ECLI:NL:RBDHA:2024:947
Rechtbank Den Haag
- Eerste aanleg - enkelvoudig
- Rechtspraak.nl
Intrekking beroep tegen inreisverbod en verzoek om proceskostenvergoeding in vreemdelingenzaak
In deze zaak heeft de Rechtbank Den Haag op 11 januari 2024 uitspraak gedaan in een bestuursrechtelijke procedure tussen een verzoekster en de Staatssecretaris van Justitie en Veiligheid. De verzoekster had op 21 augustus 2023 beroep ingesteld tegen een besluit van de Staatssecretaris, waarbij aan haar een inreisverbod was opgelegd op 14 augustus 2023. Dit inreisverbod was gebaseerd op artikel 66a, tweede lid, van de Vreemdelingenwet 2000. Echter, op 5 september 2023 heeft de Staatssecretaris de aanvraag van verzoekster voor een machtiging tot voorlopig verblijf ingewilligd, waardoor het inreisverbod werd opgeheven.

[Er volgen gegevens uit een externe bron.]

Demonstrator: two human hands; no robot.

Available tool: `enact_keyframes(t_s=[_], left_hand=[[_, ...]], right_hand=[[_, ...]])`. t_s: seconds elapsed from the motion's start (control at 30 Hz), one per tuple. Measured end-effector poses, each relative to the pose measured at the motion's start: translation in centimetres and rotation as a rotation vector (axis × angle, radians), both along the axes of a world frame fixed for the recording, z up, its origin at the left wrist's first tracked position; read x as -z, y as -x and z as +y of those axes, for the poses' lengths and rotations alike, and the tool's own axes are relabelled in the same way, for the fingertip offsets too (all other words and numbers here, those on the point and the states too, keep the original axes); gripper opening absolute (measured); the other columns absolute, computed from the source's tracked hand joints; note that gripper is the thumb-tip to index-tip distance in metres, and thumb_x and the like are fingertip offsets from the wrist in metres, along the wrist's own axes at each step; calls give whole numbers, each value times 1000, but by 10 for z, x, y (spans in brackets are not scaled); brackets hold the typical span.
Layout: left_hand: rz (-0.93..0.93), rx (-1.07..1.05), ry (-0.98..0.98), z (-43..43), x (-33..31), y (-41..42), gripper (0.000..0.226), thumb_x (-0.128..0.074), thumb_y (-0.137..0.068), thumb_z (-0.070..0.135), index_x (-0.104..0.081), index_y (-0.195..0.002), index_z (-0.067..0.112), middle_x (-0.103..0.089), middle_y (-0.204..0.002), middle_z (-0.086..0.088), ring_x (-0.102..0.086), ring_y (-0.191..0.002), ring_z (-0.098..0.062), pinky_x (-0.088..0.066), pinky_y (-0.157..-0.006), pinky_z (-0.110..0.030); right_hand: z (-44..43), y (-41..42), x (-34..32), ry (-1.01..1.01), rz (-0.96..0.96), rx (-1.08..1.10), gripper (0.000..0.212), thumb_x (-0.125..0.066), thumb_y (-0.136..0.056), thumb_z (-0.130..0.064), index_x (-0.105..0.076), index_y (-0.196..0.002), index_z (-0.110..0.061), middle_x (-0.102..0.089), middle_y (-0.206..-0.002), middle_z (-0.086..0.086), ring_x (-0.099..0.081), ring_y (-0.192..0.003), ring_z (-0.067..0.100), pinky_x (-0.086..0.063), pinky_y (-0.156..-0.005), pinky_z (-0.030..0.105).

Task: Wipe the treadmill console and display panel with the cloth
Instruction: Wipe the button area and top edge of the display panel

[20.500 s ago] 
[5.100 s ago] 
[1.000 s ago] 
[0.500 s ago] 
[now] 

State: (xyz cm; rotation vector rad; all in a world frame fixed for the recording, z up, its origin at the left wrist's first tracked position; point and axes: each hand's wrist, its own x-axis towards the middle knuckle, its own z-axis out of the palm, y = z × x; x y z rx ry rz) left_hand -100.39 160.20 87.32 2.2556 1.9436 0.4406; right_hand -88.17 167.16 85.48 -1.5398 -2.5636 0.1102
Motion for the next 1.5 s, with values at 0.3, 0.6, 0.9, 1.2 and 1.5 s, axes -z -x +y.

Nadat de Staatssecretaris het inreisverbod had ingetrokken, heeft verzoekster op 7 september 2023 haar beroep ingetrokken en verzocht om vergoeding van de proceskosten. De rechtbank heeft in haar overwegingen uiteengezet dat, volgens de Algemene wet bestuursrecht (Awb), als een beroep wordt ingetrokken omdat het bestuursorgaan tegemoet is gekomen aan de indiener, de rechtbank kan besluiten om het bestuursorgaan te veroordelen in de proceskosten. De rechtbank heeft echter vastgesteld dat er in dit geval geen sprake was van een onrechtmatig besluit, omdat de intrekking van het beroep voortvloeide uit de inwilliging van de aanvraag van verzoekster.

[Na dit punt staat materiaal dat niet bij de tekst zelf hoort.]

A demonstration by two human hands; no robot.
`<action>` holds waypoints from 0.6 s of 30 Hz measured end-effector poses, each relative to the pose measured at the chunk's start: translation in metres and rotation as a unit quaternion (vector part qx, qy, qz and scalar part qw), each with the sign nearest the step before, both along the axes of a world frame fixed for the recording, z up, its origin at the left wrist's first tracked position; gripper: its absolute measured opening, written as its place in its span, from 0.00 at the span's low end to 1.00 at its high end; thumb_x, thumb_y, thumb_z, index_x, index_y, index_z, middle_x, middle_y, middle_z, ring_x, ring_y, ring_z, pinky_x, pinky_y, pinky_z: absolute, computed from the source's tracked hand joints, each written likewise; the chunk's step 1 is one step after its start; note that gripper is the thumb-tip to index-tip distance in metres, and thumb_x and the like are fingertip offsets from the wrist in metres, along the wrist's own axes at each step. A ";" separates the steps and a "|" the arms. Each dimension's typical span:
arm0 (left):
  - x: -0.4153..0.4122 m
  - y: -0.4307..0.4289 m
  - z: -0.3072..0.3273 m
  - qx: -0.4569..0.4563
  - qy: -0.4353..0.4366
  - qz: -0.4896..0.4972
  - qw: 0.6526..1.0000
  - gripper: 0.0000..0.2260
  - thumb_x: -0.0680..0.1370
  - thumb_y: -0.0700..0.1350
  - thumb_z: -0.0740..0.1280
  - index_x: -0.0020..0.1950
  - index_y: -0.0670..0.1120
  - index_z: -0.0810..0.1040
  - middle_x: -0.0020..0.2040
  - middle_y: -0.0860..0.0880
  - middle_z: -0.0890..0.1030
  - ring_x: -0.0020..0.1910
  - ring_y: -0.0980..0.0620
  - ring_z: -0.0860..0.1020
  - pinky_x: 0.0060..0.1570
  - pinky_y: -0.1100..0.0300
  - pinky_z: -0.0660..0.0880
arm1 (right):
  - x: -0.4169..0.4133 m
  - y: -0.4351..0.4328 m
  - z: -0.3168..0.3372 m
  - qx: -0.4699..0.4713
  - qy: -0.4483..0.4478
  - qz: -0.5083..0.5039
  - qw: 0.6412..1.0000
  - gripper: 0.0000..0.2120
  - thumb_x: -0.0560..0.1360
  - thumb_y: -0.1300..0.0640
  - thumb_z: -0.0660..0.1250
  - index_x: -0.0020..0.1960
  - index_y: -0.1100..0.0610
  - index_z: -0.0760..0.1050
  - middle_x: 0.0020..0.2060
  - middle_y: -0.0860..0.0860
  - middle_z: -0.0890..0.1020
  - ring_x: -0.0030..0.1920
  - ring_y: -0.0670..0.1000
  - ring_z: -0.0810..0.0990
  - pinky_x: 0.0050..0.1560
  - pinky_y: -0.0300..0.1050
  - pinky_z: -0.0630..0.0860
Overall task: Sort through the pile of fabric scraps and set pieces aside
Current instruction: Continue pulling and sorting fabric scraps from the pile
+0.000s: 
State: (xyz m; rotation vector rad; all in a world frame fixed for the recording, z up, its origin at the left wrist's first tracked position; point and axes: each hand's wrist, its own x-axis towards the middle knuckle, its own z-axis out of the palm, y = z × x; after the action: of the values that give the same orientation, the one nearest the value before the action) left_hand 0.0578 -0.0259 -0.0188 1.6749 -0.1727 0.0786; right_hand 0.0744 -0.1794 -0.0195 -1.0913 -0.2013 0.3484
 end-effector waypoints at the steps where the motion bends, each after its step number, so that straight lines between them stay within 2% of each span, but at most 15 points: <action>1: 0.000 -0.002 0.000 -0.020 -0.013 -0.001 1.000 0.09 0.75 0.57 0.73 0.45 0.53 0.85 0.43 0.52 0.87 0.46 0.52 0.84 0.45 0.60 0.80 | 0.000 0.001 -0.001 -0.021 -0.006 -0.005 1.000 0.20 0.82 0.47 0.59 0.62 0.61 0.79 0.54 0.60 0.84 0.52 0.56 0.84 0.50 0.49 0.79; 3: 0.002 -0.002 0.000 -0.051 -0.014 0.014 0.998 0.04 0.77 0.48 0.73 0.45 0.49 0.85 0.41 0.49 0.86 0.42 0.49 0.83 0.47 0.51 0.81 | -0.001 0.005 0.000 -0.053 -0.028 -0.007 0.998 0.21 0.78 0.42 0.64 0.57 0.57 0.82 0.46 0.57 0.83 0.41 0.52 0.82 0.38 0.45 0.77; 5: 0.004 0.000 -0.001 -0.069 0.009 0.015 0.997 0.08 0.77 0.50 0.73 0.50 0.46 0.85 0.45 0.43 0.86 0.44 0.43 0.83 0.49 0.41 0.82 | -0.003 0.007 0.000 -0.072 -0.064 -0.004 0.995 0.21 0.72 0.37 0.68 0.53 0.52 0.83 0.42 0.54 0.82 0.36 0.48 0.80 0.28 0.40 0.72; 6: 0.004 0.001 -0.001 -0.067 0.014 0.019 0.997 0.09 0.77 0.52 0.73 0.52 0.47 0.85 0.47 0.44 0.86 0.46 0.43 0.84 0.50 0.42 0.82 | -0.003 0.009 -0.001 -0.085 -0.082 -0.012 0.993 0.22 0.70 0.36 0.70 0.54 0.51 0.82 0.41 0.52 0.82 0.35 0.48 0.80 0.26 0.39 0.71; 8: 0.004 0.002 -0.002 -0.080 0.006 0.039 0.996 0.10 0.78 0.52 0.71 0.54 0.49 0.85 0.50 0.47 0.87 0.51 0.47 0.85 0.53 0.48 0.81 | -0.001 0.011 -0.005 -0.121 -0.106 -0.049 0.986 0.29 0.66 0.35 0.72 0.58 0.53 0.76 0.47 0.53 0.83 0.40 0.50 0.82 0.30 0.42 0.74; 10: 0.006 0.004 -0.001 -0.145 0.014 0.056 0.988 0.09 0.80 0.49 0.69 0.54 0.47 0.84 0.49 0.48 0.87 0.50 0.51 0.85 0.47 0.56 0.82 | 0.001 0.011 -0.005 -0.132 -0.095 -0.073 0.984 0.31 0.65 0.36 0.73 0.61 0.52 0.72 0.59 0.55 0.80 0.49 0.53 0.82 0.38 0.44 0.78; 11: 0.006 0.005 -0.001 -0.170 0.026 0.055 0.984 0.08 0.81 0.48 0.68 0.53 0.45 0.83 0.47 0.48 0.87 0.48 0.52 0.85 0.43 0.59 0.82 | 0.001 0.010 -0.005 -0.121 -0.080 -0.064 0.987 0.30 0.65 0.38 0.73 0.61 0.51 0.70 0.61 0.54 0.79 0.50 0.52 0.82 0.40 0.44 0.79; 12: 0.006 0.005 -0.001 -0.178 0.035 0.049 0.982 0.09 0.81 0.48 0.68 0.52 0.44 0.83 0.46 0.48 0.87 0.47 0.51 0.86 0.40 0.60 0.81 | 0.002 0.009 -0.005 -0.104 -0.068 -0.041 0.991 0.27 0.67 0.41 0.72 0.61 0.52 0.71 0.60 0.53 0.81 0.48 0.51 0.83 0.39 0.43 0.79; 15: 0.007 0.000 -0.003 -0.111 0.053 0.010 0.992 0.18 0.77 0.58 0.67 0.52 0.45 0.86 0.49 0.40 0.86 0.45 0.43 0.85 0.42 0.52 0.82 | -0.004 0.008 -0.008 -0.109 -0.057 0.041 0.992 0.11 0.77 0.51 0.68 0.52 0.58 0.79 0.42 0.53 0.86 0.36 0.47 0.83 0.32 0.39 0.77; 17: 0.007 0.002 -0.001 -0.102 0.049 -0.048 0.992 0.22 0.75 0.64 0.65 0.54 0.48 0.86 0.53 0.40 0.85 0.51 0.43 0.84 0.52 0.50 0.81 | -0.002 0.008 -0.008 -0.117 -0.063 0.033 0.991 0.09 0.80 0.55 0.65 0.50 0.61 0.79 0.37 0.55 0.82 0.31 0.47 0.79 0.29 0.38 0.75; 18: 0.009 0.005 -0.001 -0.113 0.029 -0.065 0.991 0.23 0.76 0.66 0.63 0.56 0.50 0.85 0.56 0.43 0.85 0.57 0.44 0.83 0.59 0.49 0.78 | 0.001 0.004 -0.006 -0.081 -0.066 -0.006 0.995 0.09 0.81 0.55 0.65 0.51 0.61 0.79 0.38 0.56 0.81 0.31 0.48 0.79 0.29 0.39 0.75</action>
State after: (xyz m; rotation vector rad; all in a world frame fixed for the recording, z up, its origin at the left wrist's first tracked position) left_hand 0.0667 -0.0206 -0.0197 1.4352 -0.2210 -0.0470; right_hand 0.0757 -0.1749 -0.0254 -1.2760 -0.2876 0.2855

De rechtbank concludeert dat er geen aanleiding is voor een proceskostenveroordeling, omdat het bestuursorgaan zijn standpunt niet heeft herzien in de zin van artikel 8:75a van de Awb. De rechtbank heeft het verzoek om proceskostenvergoeding dan ook afgewezen. Deze uitspraak is openbaar gemaakt op 11 januari 2024.